▸ PROBLEM TO WORK ON
The required output is all lines below that contain the word "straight".

┌──

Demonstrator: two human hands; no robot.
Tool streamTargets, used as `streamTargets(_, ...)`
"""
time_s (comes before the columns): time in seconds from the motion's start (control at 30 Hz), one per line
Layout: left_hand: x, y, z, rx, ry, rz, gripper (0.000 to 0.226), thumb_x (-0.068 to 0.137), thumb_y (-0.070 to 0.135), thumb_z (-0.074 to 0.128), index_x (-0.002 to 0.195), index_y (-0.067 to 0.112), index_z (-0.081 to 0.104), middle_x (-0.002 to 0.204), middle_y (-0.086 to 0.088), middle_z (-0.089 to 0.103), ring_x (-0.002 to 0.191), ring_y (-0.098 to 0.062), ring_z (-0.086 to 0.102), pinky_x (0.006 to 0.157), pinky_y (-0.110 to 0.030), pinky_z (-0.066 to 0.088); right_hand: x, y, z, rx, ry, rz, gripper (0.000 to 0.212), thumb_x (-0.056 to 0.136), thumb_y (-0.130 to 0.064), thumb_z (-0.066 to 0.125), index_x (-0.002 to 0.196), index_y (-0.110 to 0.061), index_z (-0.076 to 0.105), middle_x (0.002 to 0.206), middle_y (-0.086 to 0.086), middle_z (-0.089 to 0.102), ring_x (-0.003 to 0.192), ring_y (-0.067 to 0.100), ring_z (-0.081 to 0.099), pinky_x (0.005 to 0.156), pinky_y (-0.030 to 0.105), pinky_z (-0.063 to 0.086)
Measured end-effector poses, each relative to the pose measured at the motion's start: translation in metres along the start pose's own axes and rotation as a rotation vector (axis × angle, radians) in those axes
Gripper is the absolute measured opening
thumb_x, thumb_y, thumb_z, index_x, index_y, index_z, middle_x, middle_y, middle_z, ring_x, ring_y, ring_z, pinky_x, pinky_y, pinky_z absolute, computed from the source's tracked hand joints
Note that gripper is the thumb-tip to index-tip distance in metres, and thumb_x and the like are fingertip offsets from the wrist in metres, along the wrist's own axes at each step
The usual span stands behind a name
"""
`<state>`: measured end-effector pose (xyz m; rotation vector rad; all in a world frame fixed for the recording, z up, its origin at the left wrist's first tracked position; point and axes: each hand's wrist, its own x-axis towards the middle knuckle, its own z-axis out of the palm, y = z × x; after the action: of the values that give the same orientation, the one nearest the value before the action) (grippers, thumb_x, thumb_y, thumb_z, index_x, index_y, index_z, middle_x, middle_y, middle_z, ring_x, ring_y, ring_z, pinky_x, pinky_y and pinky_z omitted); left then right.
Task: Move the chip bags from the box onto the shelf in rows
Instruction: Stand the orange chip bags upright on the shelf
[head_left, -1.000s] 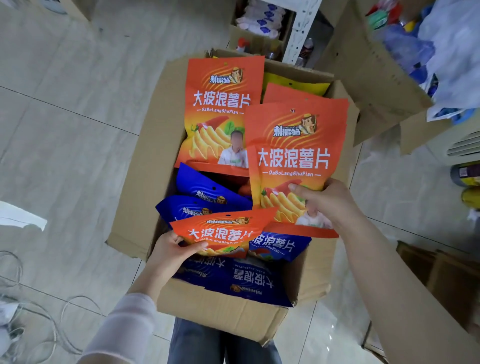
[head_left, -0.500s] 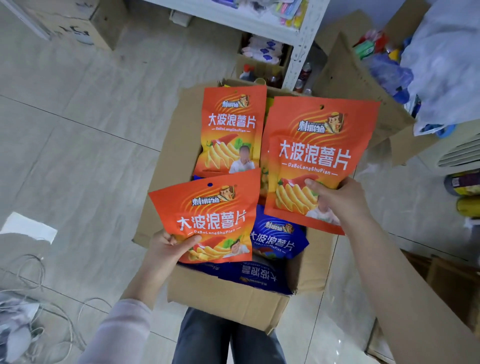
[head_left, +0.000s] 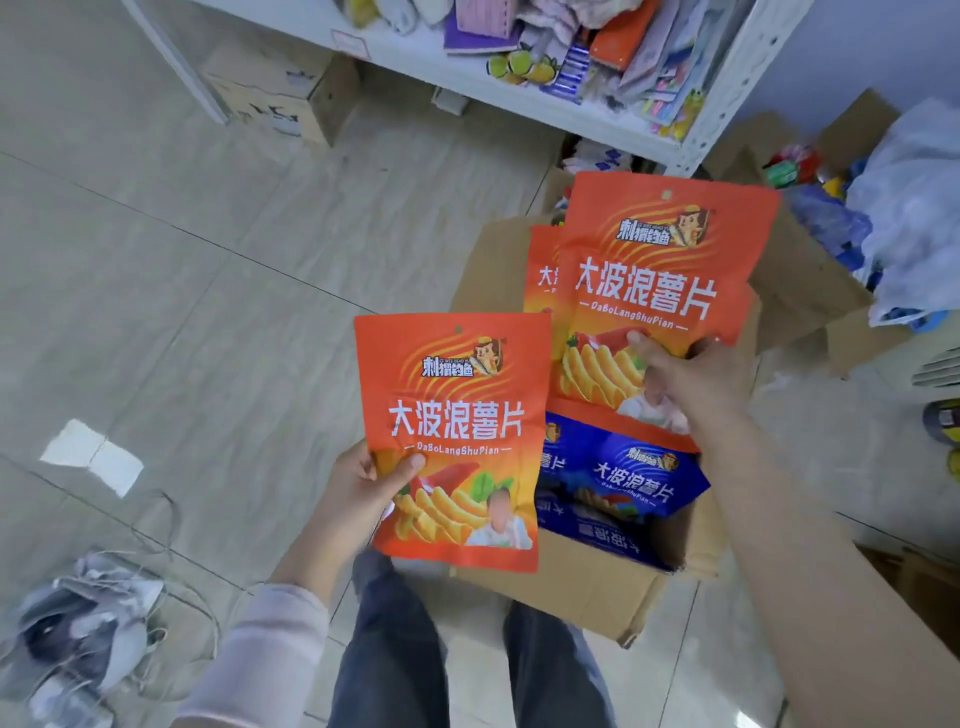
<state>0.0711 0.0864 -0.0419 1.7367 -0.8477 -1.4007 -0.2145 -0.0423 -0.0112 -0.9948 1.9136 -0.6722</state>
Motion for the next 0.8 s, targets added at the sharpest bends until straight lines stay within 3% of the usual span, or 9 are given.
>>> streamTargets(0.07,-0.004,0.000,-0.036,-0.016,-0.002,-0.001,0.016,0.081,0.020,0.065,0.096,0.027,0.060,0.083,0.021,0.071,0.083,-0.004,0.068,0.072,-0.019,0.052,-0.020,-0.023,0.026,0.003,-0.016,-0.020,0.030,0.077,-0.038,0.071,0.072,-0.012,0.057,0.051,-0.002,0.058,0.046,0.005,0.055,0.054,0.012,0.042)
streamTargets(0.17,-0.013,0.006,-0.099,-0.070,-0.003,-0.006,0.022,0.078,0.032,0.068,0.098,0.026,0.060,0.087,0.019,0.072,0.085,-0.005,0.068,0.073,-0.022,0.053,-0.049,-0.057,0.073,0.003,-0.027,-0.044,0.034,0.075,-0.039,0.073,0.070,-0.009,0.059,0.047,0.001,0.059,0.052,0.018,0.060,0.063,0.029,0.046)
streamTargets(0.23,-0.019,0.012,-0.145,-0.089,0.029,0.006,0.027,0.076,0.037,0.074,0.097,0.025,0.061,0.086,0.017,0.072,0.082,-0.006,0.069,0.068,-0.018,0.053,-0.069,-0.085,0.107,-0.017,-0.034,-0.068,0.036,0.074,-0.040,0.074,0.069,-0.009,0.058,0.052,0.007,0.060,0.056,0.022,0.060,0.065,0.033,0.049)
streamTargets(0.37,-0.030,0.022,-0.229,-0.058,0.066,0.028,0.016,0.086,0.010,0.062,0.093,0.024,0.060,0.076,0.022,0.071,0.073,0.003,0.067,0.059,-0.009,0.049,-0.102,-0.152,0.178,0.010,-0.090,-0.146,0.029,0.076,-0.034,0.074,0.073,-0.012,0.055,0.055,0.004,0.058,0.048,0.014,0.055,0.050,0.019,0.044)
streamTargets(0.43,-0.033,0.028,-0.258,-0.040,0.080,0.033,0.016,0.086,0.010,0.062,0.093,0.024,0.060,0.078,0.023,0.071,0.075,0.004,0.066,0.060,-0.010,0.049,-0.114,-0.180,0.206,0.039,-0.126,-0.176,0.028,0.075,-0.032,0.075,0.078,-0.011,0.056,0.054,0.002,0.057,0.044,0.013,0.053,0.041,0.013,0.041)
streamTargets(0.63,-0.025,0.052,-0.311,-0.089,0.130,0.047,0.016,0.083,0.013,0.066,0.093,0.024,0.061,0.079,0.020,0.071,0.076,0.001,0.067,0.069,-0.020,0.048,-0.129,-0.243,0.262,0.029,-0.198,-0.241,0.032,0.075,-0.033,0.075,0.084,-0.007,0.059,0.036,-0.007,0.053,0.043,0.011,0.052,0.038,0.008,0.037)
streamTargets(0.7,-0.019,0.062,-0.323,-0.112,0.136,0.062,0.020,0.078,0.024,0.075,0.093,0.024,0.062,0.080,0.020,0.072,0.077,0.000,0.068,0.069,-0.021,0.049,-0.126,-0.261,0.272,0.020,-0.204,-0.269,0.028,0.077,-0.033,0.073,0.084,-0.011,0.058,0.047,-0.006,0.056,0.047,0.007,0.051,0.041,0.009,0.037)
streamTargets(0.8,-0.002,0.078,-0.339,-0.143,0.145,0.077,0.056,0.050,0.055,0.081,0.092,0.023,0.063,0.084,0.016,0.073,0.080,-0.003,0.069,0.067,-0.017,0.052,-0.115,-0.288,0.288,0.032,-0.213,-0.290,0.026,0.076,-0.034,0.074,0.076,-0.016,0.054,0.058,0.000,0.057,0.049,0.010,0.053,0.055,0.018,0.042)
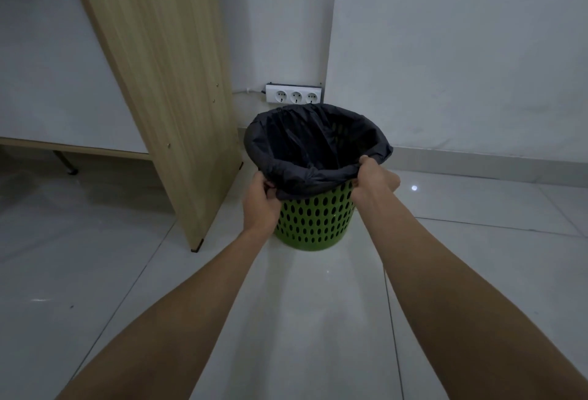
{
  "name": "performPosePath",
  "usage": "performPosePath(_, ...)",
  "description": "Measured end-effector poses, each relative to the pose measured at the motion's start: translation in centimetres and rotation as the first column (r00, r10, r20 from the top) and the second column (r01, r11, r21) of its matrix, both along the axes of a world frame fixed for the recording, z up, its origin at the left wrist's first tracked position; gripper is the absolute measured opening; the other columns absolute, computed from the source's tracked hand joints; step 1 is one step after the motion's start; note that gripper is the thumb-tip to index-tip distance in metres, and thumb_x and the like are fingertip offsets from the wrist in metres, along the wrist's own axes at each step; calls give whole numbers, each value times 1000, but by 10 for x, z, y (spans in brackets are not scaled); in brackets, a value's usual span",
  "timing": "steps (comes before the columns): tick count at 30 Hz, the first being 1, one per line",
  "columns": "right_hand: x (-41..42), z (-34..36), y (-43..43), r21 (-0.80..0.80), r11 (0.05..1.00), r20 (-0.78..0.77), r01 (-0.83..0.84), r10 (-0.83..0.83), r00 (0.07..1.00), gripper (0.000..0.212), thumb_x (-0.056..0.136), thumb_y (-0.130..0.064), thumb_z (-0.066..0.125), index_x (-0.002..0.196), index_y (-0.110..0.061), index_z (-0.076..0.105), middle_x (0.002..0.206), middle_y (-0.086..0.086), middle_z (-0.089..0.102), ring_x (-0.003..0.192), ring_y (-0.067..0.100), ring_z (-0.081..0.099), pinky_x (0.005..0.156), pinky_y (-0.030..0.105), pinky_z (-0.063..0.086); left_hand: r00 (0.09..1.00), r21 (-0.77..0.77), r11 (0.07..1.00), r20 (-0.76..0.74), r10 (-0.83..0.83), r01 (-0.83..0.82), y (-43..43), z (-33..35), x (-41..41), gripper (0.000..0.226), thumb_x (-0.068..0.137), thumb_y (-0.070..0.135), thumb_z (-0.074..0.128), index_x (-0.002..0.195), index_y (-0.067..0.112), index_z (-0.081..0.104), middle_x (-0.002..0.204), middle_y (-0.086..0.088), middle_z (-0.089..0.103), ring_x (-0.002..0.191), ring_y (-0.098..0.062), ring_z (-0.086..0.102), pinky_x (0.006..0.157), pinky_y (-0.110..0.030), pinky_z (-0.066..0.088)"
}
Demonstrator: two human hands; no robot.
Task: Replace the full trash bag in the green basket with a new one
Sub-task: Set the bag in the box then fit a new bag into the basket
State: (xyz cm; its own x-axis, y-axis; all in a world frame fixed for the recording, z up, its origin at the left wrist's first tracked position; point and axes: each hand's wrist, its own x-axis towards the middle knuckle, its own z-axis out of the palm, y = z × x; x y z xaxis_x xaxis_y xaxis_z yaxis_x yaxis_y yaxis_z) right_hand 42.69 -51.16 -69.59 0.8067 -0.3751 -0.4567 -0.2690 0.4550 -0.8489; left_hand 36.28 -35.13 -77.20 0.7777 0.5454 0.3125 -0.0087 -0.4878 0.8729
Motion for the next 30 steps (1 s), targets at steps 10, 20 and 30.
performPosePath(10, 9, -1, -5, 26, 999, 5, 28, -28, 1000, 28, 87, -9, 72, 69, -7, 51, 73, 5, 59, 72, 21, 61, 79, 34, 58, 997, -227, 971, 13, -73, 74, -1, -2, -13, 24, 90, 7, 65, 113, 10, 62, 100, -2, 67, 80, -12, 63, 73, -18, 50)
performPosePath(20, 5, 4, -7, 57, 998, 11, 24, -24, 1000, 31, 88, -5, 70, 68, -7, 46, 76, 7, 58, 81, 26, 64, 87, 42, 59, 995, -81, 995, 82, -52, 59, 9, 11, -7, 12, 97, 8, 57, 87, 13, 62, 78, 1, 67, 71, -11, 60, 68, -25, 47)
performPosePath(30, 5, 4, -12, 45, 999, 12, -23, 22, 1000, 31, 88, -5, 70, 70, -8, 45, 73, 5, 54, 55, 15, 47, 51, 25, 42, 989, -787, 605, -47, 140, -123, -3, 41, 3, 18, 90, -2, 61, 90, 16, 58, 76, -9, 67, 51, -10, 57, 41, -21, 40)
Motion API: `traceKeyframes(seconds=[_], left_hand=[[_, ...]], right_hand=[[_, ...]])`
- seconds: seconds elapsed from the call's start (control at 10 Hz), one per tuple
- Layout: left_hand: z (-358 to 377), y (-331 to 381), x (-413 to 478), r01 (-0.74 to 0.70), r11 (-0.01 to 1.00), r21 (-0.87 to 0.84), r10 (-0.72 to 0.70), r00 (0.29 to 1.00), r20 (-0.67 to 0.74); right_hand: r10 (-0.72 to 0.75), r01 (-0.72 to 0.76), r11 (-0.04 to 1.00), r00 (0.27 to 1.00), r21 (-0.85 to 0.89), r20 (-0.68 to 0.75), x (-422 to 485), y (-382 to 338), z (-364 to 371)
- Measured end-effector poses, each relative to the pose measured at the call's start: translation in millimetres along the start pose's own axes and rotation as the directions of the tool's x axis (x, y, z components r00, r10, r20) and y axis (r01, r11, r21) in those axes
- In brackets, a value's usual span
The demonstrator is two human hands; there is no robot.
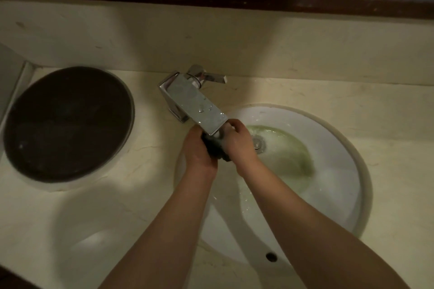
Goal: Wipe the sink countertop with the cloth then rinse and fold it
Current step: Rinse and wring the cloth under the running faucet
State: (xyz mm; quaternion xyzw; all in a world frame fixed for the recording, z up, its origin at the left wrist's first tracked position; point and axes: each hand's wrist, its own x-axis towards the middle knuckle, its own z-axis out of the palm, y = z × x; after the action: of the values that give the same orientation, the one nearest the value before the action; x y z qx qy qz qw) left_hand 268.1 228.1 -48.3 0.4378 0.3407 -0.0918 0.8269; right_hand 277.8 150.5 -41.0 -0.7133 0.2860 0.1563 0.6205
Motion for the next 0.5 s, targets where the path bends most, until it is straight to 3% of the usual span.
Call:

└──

▸ EXERCISE SOLUTION
Motion for the next 0.8 s, targets added at the sharpest bends until straight lines stay within 3% of the usual span, or 9 are given.
Motion for the next 0.5 s, targets where the path bends most, until it is straight to 3% of the usual span.

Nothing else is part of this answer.